The
title of this entry contains a joke for those familiar with “nihilist”
Russian style, the word launched into its specific usage by Ivan Turgenev
and further made famous by Nietzsche. However, the word nihilist was not
original. The Latin word nihil has been appropriated on more than one
occasion, and by more than one event. In the history of philosophy, one
particular philosopher, the Greek sophist Gorgias, has been known as the nihilist, and this word as used in his case has
no connection to Russian revolutionary anarchism, except for the core meaning
of the word nihil, which means “nothing.” Later on in this entry
we shall see why Gorgias has been called a nihilist.
Before
we proceed, however, here is a short résumé of Gorgias’ life, offered mostly
for reference. He was born in Sicily circa 485 BC, and died in Thessaly in 380
BC, which means that he had lived the longest life of all the pre-Socratics,
and perhaps of all philosophers in history as well.
At
the advanced age close to sixty he came to Athens in 427 BC as the ambassador
of his native city, asking for Athenian aid against the city of Syracuse. His
mission was greatly successful, while his astounding eloquence won him the
admiration of the Athenians to such an extent, that he eventually made up his
mind to make the city of Athens his home base, traveling all around Greece.
He
was a master rhetorician, and his lessons for which he always charged a fee,
were highly prized. Among his suggestions to students was, for instance, that
you should respond to your opponent’s serious argument with a joke and always
respond to the opponent’s mockery with utmost seriousness. He insisted that he
was not teaching virtue and wisdom, but only the art of oratory. His fame was
great all over Greece, and statues of him were erected in many places. The
expression Gorgian figures, characterizing his bold innovations in
rhetoric, had become part of the Greek language.
Like
Protagoras and several other names, the name of Gorgias is easily
recognizable by any reader of Plato as the title character of one of his
dialogues. Plato is horrendously uncharitable to Gorgias, as he is to all
“sophists.” Much of his, and later Aristotle’s, animosity is explained by them
themselves, as they demolish the sophists for their practice of being paid for
teaching their skills to students. Plato and Aristotle were, of course, what we
can call “independently wealthy” and they could afford the luxury of teaching
for free. The sophists were not as financially fortunate, as those others, and
the money paid to them by their students was essential to their sustenance.

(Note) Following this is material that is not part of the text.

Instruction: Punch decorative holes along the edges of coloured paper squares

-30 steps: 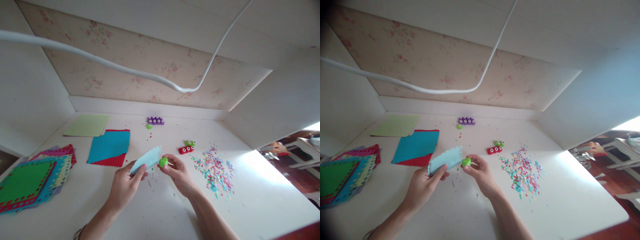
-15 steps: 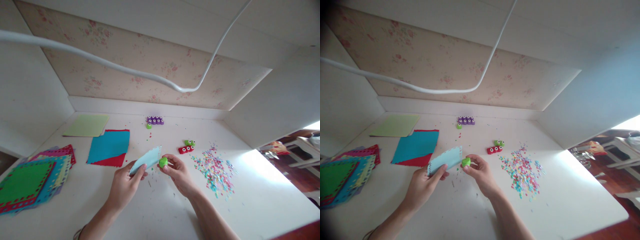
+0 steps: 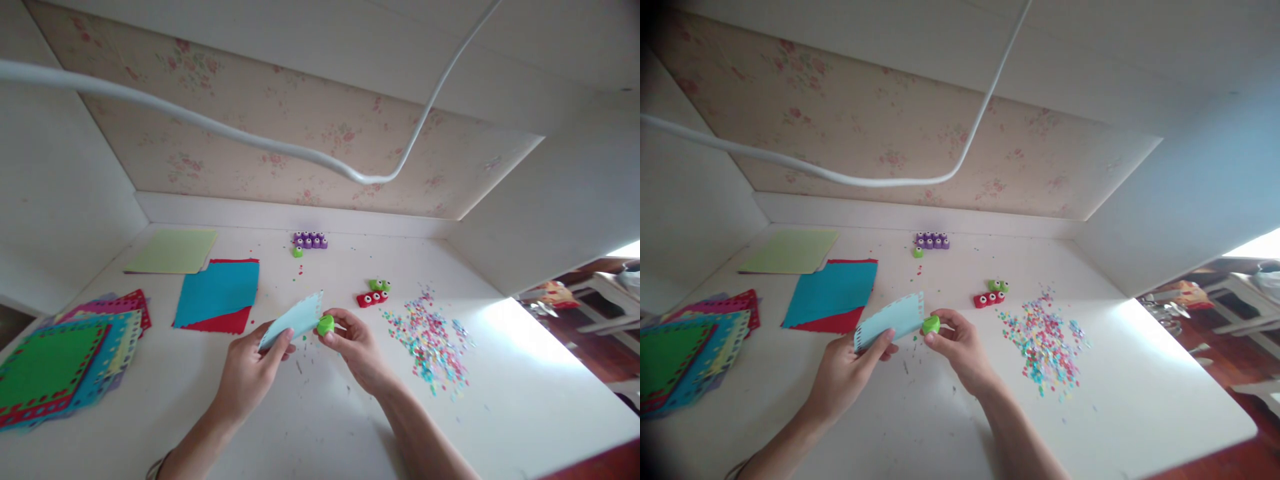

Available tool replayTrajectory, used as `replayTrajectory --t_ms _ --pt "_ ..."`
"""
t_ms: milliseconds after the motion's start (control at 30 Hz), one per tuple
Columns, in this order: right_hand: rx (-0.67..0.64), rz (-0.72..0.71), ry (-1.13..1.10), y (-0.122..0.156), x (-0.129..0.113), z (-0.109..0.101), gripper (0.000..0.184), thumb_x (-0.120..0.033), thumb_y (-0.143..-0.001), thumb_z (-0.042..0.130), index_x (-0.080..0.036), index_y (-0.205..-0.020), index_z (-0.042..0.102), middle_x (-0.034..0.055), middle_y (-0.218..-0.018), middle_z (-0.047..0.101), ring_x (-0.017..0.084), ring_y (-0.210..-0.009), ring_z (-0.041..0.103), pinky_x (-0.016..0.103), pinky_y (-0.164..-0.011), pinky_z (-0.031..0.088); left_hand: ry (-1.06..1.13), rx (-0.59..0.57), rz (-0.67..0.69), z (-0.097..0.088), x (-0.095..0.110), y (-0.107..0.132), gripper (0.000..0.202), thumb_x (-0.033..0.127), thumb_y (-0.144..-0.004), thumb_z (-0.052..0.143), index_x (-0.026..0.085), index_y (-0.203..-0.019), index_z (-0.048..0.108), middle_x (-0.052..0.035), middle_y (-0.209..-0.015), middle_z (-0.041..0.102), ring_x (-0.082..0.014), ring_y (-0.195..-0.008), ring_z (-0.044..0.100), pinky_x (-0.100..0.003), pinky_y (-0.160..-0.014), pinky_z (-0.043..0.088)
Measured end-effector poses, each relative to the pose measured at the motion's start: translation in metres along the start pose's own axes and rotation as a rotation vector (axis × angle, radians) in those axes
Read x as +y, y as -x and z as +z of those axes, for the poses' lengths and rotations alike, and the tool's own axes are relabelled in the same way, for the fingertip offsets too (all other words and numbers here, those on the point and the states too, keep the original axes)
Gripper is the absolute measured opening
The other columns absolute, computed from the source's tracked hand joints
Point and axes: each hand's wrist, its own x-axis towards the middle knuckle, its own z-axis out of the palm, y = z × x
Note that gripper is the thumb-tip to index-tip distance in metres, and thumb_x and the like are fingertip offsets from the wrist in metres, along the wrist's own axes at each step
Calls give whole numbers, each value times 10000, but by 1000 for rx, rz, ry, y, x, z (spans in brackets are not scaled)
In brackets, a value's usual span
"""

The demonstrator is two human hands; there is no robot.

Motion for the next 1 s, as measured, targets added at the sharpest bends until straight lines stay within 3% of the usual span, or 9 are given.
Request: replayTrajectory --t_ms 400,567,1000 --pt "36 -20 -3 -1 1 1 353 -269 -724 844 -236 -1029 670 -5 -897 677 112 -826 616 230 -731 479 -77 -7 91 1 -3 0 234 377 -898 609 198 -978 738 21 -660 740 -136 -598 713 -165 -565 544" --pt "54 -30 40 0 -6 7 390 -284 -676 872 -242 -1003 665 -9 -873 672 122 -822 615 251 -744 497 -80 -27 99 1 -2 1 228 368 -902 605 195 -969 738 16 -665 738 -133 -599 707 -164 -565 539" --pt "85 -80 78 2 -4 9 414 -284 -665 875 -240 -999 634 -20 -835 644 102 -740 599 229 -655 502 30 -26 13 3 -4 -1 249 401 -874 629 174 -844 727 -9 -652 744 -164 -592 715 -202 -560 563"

Contemptuously, both Plato
and Aristotle dismiss Gorgias as a quack philosopher, but they are badly unfair
to him. The philosophy of Gorgias is essentially a thoughtful repudiation of
Parmenidean philosophy, taken to the extreme in his most famous, and in all
probability the most important, philosophical work On Nature, or the
Non-Existent, which has come down to us in just two paragraphs transmitted
secondhand.
“How can anyone communicate the idea of color by means of words,
since the ear does not hear colors, but only sounds?” asks Gorgias and our first impulse will most probably
be to ridicule him from the elementary linguistic standpoint, yet, on second
thought his question is by no means incompetent. It is easy to correlate words
and colors to a person with normal vision, but it is a far more difficult task
when the person is either colorblind or totally blind, and here we find our language
communication skills failing us most miserably. Thus Gorgias is perfectly right
in putting this question the way he does, and his philosophical depth here is
already bearing fruit.
From
the first question Gorgias leads us through a series of complicated logical
acrobatics to the conclusion that Nothing exists; if anything existed, it could not be known; if
anything did exit, and could be known, still it could not be communicated.
This
nihilism of Gorgias is, naturally, absurd, but so was the Parmenidean
denial of change, so were Zeno’s paradoxes, etc. Such nonsense only proves my
point that, generally speaking, the greatest positive theories of the greatest
philosophers of history are nothing, if they alone should become our objects of
scrutiny, but what has the greatest merit here is their process of thinking,
which is, how their minds work, in propelling their geniuses towards
those supremely nonsensical conclusions. I am sure that all modern
mathematicians and theoretical scientists will readily concur with this conclusion.